What SDS'er would fight police over "greater employment opportunities for students in factories"? Jobs for students was probably the major demand in the violent demonstrations in Belgrade during June, 1968. Thousands of students waged a pitched battle for several days, nearly causing a national crisis. Their foremost concern is still good jobs after graduation.

What American student would protest over inexperienced enterprise managers who were politically appointed a decade ago? Yet the generation gap in Yugoslavia is fired by the conservatism of partisan veterans in the bureaucracy. Many were given responsible positions in reward for their conduct in World War II. "These old bureaucrats are fighting a rear-guard action against the economic reforms. They made the Revolution in the 1940's, and have been afraid of any changes ever since. They expect us to behave like the passive Soviet youth!" said one discontented youth in Zagreb.

He was a shaggy-haired history student, whose father held an important post in the regional government. We were at his home for a wild dancing party one night while his parents were out. Like other Yugoslavs, he was very open in talking about student dissatisfactions.

Unrest is a function of Yugoslav political culture. The young people there occupy a unique position. They live between East and West, between two ideological extremes: "the exploitative, late capitalistic system and bureaucratic, bloc socialism," as an economics professor put it.

It is often said that the Yugoslav system of worker self-management is a special Third Way in the world. But there is really no philosophy to guide the students. Marx and Lenin are not sufficient, and Marcuse does not quite fit. Students are beginning to say that their brand of socialism is at a "crucial point of synthesis," but they don't seem to know where to go.

The community of students and professors in Yugoslavia has only recently voiced its claims. They have been painfully aware of some inequalities and injustices for several years. Perhaps they did not speak out because they were relatively free and content. Travel and work abroad were without restriction. Most foreign goods and books were easily available.

The awakening was partially due to the removal in 1966 of Alexander Rankovic, head of the secret police. Until then it was still hazardous to criticize vigorously internal policies or the Soviet Union. As late as November, 1966, Djilas, Mihajlov, and others were sentenced for their works. Under President Tito's direction, a trend of liberalizing decentralization followed in Yugoslavia.
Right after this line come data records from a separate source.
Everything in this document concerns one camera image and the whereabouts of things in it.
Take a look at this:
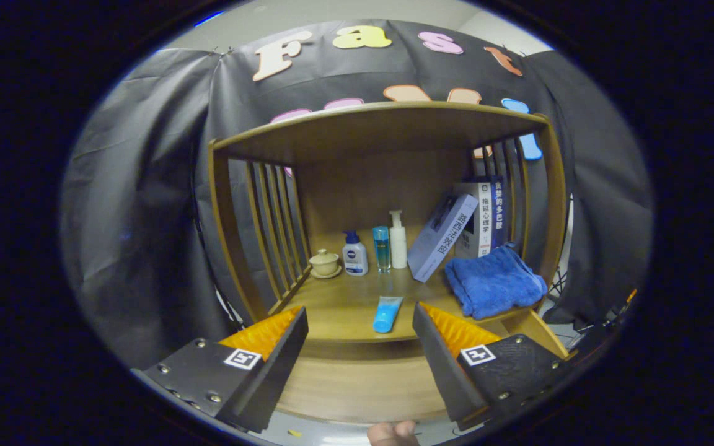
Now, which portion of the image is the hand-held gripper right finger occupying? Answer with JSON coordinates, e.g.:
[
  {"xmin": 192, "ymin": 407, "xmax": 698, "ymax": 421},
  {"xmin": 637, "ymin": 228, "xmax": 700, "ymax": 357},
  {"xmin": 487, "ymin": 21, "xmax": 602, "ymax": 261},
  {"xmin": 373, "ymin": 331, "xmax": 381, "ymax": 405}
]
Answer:
[{"xmin": 412, "ymin": 302, "xmax": 576, "ymax": 431}]

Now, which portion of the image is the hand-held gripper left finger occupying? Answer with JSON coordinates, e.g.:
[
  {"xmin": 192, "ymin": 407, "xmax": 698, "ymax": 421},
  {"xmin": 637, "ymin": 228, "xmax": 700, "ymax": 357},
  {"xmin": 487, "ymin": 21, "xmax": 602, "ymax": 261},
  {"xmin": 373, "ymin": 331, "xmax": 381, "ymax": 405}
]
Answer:
[{"xmin": 131, "ymin": 305, "xmax": 309, "ymax": 434}]

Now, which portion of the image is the blue squeeze tube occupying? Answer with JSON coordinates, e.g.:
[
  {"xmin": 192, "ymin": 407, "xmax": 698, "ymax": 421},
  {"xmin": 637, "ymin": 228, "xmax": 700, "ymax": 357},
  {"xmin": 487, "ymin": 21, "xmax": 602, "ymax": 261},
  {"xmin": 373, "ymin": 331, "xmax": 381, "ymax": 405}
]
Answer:
[{"xmin": 373, "ymin": 295, "xmax": 405, "ymax": 334}]

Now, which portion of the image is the wooden drawer with black knob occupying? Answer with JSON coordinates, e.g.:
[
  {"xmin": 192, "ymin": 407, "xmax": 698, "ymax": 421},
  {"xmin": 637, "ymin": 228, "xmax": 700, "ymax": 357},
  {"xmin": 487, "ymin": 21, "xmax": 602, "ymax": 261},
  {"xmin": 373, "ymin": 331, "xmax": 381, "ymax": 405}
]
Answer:
[{"xmin": 273, "ymin": 308, "xmax": 571, "ymax": 425}]

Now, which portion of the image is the wooden countertop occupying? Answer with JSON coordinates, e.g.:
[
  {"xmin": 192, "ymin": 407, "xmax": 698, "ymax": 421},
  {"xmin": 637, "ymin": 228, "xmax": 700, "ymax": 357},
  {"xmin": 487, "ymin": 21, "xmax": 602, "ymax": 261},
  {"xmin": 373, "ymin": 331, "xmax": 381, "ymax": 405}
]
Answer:
[{"xmin": 283, "ymin": 226, "xmax": 550, "ymax": 343}]

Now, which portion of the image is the wooden cabinet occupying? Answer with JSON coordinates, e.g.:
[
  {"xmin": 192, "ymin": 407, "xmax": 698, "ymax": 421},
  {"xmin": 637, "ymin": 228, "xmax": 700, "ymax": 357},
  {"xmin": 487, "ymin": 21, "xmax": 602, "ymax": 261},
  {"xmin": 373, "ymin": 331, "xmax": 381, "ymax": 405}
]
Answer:
[{"xmin": 207, "ymin": 101, "xmax": 571, "ymax": 348}]

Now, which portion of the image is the blue folded towel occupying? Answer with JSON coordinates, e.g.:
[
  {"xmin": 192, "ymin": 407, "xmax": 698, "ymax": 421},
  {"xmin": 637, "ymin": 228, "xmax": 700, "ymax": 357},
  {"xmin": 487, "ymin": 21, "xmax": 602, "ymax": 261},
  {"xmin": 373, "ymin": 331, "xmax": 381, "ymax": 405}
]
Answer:
[{"xmin": 444, "ymin": 242, "xmax": 548, "ymax": 320}]

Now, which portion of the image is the beige lidded teacup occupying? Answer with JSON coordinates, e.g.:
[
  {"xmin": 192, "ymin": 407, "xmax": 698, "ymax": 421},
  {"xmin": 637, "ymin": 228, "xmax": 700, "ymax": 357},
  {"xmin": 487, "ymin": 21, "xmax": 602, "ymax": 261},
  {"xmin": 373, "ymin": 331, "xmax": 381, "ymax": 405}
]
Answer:
[{"xmin": 309, "ymin": 249, "xmax": 343, "ymax": 279}]

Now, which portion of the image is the lavender book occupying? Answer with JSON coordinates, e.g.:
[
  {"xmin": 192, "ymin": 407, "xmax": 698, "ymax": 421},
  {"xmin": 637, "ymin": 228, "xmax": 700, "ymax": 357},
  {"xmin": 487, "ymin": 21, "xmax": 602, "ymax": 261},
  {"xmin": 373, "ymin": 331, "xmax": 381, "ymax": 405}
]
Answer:
[{"xmin": 407, "ymin": 193, "xmax": 479, "ymax": 284}]

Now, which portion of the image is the white pump bottle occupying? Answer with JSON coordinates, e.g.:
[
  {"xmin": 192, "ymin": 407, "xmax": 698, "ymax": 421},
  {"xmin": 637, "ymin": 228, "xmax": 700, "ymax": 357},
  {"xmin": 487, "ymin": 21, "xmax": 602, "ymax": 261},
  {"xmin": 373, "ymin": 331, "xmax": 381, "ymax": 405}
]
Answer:
[{"xmin": 389, "ymin": 209, "xmax": 408, "ymax": 269}]

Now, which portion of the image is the white bottle with blue cap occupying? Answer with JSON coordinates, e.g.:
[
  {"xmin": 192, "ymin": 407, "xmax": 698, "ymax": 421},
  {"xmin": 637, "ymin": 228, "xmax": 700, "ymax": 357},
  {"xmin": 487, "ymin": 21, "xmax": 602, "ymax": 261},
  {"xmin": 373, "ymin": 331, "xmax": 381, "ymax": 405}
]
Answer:
[{"xmin": 342, "ymin": 230, "xmax": 369, "ymax": 276}]

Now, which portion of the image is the teal clear bottle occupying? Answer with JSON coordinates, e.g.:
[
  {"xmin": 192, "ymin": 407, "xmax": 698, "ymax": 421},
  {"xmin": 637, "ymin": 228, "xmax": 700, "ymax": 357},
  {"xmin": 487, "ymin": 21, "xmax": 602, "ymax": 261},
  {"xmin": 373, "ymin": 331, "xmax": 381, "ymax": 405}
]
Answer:
[{"xmin": 372, "ymin": 225, "xmax": 392, "ymax": 274}]

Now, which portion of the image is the black tripod stand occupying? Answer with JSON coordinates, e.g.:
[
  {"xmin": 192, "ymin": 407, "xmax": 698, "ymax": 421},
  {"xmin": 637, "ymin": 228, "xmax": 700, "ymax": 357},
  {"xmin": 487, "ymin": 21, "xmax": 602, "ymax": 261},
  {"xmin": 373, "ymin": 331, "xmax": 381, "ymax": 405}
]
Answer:
[{"xmin": 546, "ymin": 266, "xmax": 571, "ymax": 304}]

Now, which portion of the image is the white book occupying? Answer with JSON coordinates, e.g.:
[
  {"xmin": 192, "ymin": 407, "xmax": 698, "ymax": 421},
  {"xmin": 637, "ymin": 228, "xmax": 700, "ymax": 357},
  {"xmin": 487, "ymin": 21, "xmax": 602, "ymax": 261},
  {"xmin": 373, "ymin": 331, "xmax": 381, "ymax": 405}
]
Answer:
[{"xmin": 453, "ymin": 181, "xmax": 494, "ymax": 259}]

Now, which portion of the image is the dark blue book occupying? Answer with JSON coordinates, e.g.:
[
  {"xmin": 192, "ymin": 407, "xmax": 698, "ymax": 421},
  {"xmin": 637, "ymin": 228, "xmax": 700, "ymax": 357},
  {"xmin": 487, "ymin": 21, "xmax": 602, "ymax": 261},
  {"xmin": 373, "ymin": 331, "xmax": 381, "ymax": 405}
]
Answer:
[{"xmin": 490, "ymin": 175, "xmax": 509, "ymax": 250}]

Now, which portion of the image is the black equipment with orange clamp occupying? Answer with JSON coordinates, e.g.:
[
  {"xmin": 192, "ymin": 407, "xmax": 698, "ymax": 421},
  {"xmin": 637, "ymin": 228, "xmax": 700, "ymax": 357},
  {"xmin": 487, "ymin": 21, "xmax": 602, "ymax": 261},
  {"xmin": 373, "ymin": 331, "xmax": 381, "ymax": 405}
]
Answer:
[{"xmin": 571, "ymin": 288, "xmax": 640, "ymax": 354}]

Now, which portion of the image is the black backdrop cloth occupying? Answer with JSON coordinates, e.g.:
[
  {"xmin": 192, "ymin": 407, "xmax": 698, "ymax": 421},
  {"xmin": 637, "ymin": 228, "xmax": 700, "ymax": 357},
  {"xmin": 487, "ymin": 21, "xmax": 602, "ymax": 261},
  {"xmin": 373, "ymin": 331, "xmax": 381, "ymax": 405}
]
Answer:
[{"xmin": 59, "ymin": 19, "xmax": 654, "ymax": 372}]
This emerging consciousness and new freedom of expression developed into the Yugoslav student protest. But student radicalism is a matter of definition in Yugoslavia. They are clearly not very radical in the Western sense of the word. Most of the young people I met seemed to approve of their system of worker self-management.

The radical perspective, voiced by a few, is that worker self-management is "old-fashioned, inelastic, and unsuitable for all parts of the country." None of the students I spoke with was ready to offer a substitute. They are dissatisfied with its faults. One student journalist lists the "negative practices in Yugoslav socialism" as: "too large material differences between people, mutilation of personal freedoms, poor material help to students, bureaucratic institutions, and withholding knowledge from the society."